Distribute a game
When you're ready to publish your game, create a release build from Visual Studio, then distribute it.
1. Create a release build
If you've built your game in Release mode before, in your project folder (eg MyGame/Bin/MyPlatform/Release/), delete the Data folder. This folder might contain unnecessary files, such as old versions of assets, so it's simplest to build it again from scratch.
Open your project in Game Studio.
In the toolbar, click the drop-down menu and select Visual Studio.
Your project opens in Visual Studio.
In Visual Studio, from the Solution Explorer right click your Windows project and select Publish
Select the Target Folder in the publish window.
Select the Specified target Folder again.
Confirm the output folder and Click Finish.
You should now see the Publish view where you can manage the project export settings.

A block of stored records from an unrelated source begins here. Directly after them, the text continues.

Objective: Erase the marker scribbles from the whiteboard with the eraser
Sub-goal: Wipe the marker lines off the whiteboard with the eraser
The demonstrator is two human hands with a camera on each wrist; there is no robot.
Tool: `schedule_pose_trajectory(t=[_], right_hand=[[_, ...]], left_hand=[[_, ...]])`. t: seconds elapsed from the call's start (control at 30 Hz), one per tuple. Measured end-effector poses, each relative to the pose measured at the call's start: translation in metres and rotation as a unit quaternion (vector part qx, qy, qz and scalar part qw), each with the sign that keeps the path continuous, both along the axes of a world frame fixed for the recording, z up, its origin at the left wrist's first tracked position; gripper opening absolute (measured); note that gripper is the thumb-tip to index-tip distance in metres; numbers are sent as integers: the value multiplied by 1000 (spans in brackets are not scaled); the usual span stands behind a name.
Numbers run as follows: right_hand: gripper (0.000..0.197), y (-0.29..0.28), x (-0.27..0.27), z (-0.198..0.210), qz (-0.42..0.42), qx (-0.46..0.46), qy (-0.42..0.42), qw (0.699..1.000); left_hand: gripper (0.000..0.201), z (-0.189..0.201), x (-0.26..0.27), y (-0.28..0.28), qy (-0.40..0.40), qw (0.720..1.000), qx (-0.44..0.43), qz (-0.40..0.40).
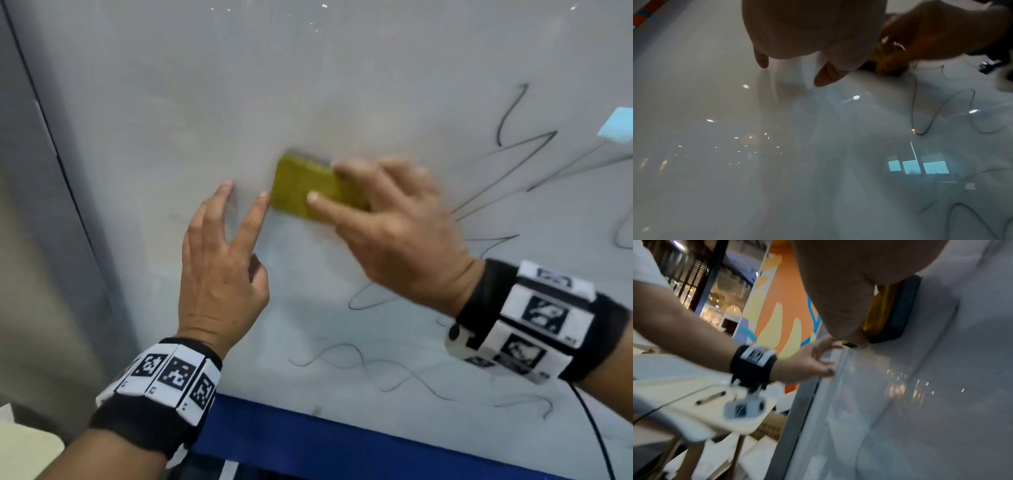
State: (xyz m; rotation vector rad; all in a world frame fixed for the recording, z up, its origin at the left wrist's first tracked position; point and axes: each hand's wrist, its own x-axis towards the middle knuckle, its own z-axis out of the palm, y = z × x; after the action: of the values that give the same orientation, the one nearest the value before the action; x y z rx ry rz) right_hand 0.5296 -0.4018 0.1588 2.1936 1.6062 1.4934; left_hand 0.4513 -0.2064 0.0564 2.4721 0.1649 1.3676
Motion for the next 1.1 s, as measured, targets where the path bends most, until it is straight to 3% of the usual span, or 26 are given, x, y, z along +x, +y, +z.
schedule_pose_trajectory(t=[0.07, 0.13, 0.23, 0.3, 0.37, 0.47, 0.53, 0.6, 0.73, 0.83, 0.97, 1.03, 1.1], right_hand=[[36, -4, 1, 14, -20, 47, -7, 999], [36, -12, -1, 1, -20, 60, -5, 998], [38, -28, -1, -43, -23, -27, 7, 999], [38, -39, 0, -50, -23, -81, 10, 996], [34, -41, 2, -25, -7, -54, 2, 999], [36, -40, 7, 32, -5, 58, -13, 998], [41, -40, 7, 37, -20, 91, -11, 996], [39, -43, 3, -2, -16, 80, -4, 997], [40, -63, -2, -106, -39, -67, 14, 997], [35, -64, 2, -102, -21, -64, 18, 998], [31, -52, 6, -50, -9, 76, 16, 997], [31, -47, 4, -63, -12, 100, 16, 995], [34, -44, 0, -110, -14, 65, 21, 998]], left_hand=[[78, 1, 1, -5, -2, 1000, -7, 6], [77, 3, 2, -8, -5, 1000, 2, 6], [70, 10, 6, -10, -7, 999, 39, -1], [69, 16, 8, -13, -9, 998, 54, -5], [70, 22, 9, -17, -14, 998, 63, -8], [72, 26, 11, -21, -18, 997, 77, -12], [75, 26, 11, -22, -18, 996, 81, -12], [78, 24, 11, -21, -23, 996, 86, -9], [86, 21, 9, -17, -13, 995, 102, -11], [88, 17, 8, -15, -4, 994, 112, -13], [88, 5, 8, -15, -7, 993, 121, -10], [87, -4, 8, -13, -11, 992, 125, -10], [88, -19, 7, -13, -6, 993, 121, -6]])
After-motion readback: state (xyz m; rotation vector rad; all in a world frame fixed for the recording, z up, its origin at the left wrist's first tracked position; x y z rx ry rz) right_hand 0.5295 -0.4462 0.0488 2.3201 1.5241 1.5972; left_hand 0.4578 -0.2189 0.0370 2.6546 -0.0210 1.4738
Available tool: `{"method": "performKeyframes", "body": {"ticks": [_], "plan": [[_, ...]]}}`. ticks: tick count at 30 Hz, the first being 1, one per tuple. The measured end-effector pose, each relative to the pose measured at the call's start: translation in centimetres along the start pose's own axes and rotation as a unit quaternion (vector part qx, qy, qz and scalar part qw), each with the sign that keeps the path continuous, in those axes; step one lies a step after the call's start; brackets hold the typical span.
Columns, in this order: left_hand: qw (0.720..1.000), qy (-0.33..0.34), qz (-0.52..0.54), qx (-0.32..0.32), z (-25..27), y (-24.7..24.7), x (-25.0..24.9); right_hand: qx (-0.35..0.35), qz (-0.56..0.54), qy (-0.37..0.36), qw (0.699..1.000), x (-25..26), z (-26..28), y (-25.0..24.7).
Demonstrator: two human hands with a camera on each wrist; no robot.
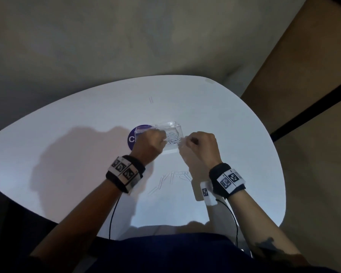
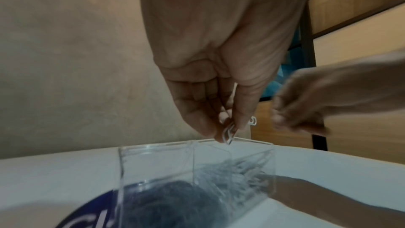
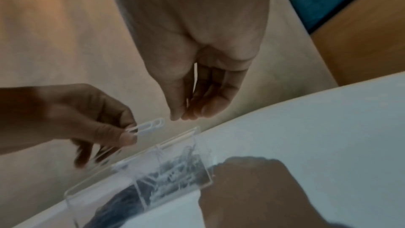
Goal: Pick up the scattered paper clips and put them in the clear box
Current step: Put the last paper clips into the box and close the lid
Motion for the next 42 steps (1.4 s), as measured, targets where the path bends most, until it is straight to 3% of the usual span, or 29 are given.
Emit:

Finally you can click publish and see your project in the output folder you selected at step 6
Optionally you can also include the .NET runtime in your exported game to reduce a dependancy on the user.
Select Show all settings -> Deployment mode -> Self-contained -> Save
Note
You can only build for platforms you've added to your Stride project. For instructions about how to do this, see Add or remove a platform.
To build for Android or iOS, you need Xamarin, which is included with Visual Studio licenses. For instructions about how to install Xamarin with Visual Studio 2017, see this MSDN page.
Under Build, select Publish Selection and click the Publish button.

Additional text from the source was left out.